**What to produce:** The entries that follow need to be retyped verbatim.

**Dataset excerpts:**
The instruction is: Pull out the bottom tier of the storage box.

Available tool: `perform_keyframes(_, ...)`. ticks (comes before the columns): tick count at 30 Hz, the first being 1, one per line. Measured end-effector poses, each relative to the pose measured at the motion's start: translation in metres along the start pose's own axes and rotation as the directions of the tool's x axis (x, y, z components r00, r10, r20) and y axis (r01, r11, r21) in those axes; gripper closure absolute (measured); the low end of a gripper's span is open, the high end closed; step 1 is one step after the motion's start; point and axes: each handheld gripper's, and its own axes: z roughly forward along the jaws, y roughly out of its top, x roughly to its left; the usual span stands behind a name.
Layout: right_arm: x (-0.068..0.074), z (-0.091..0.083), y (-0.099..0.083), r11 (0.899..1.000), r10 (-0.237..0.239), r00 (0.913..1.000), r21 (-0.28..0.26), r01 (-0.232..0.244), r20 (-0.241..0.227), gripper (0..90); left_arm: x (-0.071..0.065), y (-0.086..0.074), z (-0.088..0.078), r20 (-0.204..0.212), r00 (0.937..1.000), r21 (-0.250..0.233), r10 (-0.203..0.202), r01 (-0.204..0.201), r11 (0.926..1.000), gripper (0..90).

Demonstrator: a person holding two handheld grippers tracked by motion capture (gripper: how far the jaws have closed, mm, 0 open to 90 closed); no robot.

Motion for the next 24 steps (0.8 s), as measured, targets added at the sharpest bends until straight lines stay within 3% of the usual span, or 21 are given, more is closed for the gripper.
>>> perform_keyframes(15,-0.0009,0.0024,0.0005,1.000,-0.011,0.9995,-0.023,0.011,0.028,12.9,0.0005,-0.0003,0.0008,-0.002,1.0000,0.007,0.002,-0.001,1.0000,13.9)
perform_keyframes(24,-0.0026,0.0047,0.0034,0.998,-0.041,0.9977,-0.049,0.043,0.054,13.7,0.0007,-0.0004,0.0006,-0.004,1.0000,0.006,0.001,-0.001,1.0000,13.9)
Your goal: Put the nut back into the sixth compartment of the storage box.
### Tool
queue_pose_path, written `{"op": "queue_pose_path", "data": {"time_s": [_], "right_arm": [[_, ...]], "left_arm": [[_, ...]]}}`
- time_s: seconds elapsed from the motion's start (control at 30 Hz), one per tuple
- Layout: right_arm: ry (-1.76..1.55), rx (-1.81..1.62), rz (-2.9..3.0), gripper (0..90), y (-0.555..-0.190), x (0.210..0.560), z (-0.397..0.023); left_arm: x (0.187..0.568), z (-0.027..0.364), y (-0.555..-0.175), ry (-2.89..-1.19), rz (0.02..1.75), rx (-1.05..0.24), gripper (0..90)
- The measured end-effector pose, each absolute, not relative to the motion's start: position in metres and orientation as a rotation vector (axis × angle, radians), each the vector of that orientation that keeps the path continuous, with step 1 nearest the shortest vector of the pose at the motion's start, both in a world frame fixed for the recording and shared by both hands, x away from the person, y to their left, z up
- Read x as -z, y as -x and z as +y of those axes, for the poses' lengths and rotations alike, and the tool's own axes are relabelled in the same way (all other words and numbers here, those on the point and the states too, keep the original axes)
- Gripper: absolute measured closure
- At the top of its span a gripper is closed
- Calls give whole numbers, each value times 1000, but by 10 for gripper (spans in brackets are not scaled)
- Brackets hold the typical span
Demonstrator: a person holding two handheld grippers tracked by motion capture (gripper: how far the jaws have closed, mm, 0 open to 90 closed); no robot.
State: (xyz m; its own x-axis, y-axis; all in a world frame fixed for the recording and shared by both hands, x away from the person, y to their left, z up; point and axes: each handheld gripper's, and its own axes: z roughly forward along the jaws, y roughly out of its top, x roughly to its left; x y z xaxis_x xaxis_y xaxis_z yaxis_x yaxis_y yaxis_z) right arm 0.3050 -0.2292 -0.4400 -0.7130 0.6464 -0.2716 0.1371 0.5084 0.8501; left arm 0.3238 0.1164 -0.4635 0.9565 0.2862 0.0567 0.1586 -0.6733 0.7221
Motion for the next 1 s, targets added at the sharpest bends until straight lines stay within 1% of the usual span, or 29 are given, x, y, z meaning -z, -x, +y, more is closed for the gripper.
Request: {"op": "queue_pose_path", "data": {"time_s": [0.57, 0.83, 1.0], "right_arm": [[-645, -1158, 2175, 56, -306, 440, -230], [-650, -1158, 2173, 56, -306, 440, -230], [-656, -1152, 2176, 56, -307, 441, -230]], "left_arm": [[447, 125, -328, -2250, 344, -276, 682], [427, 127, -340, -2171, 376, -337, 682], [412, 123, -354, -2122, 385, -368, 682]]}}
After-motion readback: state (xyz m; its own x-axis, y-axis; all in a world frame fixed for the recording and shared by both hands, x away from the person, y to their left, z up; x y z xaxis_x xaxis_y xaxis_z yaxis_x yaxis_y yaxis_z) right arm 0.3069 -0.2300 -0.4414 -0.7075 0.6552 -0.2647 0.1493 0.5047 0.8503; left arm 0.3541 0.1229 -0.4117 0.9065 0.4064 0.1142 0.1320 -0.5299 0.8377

**Written response:**
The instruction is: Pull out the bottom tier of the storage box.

Available tool: `perform_keyframes(_, ...)`. ticks (comes before the columns): tick count at 30 Hz, the first being 1, one per line. Measured end-effector poses, each relative to the pose measured at the motion's start: translation in metres along the start pose's own axes and rotation as the directions of the tool's x axis (x, y, z components r00, r10, r20) and y axis (r01, r11, r21) in those axes; gripper closure absolute (measured); the low end of a gripper's span is open, the high end closed; step 1 is one step after the motion's start; point and axes: each handheld gripper's, and its own axes: z roughly forward along the jaws, y roughly out of its top, x roughly to its left; the usual span stands behind a name.
Layout: right_arm: x (-0.068..0.074), z (-0.091..0.083), y (-0.099..0.083), r11 (0.899..1.000), r10 (-0.237..0.239), r00 (0.913..1.000), r21 (-0.28..0.26), r01 (-0.232..0.244), r20 (-0.241..0.227), gripper (0..90); left_arm: x (-0.071..0.065), y (-0.086..0.074), z (-0.088..0.078), r20 (-0.204..0.212), r00 (0.937..1.000), r21 (-0.250..0.233), r10 (-0.203..0.202), r01 (-0.204..0.201), r11 (0.926..1.000), gripper (0..90).

Demonstrator: a person holding two handheld grippers tracked by motion capture (gripper: how far the jaws have closed, mm, 0 open to 90 closed); no robot.

Motion for the next 24 steps (0.8 s), as measured, targets added at the sharpest bends until straight lines stay within 3% of the usual span, or 21 are given, more is closed for the gripper.
>>> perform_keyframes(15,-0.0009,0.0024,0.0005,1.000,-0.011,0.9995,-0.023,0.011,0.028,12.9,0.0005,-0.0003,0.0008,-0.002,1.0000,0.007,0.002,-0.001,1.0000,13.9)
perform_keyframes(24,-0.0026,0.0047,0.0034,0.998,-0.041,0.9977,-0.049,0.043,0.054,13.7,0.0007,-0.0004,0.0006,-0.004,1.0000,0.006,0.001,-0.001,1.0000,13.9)
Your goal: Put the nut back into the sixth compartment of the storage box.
### Tool
queue_pose_path, written `{"op": "queue_pose_path", "data": {"time_s": [_], "right_arm": [[_, ...]], "left_arm": [[_, ...]]}}`
- time_s: seconds elapsed from the motion's start (control at 30 Hz), one per tuple
- Layout: right_arm: ry (-1.76..1.55), rx (-1.81..1.62), rz (-2.9..3.0), gripper (0..90), y (-0.555..-0.190), x (0.210..0.560), z (-0.397..0.023); left_arm: x (0.187..0.568), z (-0.027..0.364), y (-0.555..-0.175), ry (-2.89..-1.19), rz (0.02..1.75), rx (-1.05..0.24), gripper (0..90)
- The measured end-effector pose, each absolute, not relative to the motion's start: position in metres and orientation as a rotation vector (axis × angle, radians), each the vector of that orientation that keeps the path continuous, with step 1 nearest the shortest vector of the pose at the motion's start, both in a world frame fixed for the recording and shared by both hands, x away from the person, y to their left, z up
- Read x as -z, y as -x and z as +y of those axes, for the poses' lengths and rotations alike, and the tool's own axes are relabelled in the same way (all other words and numbers here, those on the point and the states too, keep the original axes)
- Gripper: absolute measured closure
- At the top of its span a gripper is closed
- Calls give whole numbers, each value times 1000, but by 10 for gripper (spans in brackets are not scaled)
- Brackets hold the typical span
Demonstrator: a person holding two handheld grippers tracked by motion capture (gripper: how far the jaws have closed, mm, 0 open to 90 closed); no robot.
State: (xyz m; its own x-axis, y-axis; all in a world frame fixed for the recording and shared by both hands, x away from the person, y to their left, z up; point and axes: each handheld gripper's, and its own axes: z roughly forward along the jaws, y roughly out of its top, x roughly to its left; x y z xaxis_x xaxis_y xaxis_z yaxis_x yaxis_y yaxis_z) right arm 0.3050 -0.2292 -0.4400 -0.7130 0.6464 -0.2716 0.1371 0.5084 0.8501; left arm 0.3238 0.1164 -0.4635 0.9565 0.2862 0.0567 0.1586 -0.6733 0.7221
Motion for the next 1 s, targets added at the sharpest bends until straight lines stay within 1% of the usual span, or 29 are given, x, y, z meaning -z, -x, +y, more is closed for the gripper.
Request: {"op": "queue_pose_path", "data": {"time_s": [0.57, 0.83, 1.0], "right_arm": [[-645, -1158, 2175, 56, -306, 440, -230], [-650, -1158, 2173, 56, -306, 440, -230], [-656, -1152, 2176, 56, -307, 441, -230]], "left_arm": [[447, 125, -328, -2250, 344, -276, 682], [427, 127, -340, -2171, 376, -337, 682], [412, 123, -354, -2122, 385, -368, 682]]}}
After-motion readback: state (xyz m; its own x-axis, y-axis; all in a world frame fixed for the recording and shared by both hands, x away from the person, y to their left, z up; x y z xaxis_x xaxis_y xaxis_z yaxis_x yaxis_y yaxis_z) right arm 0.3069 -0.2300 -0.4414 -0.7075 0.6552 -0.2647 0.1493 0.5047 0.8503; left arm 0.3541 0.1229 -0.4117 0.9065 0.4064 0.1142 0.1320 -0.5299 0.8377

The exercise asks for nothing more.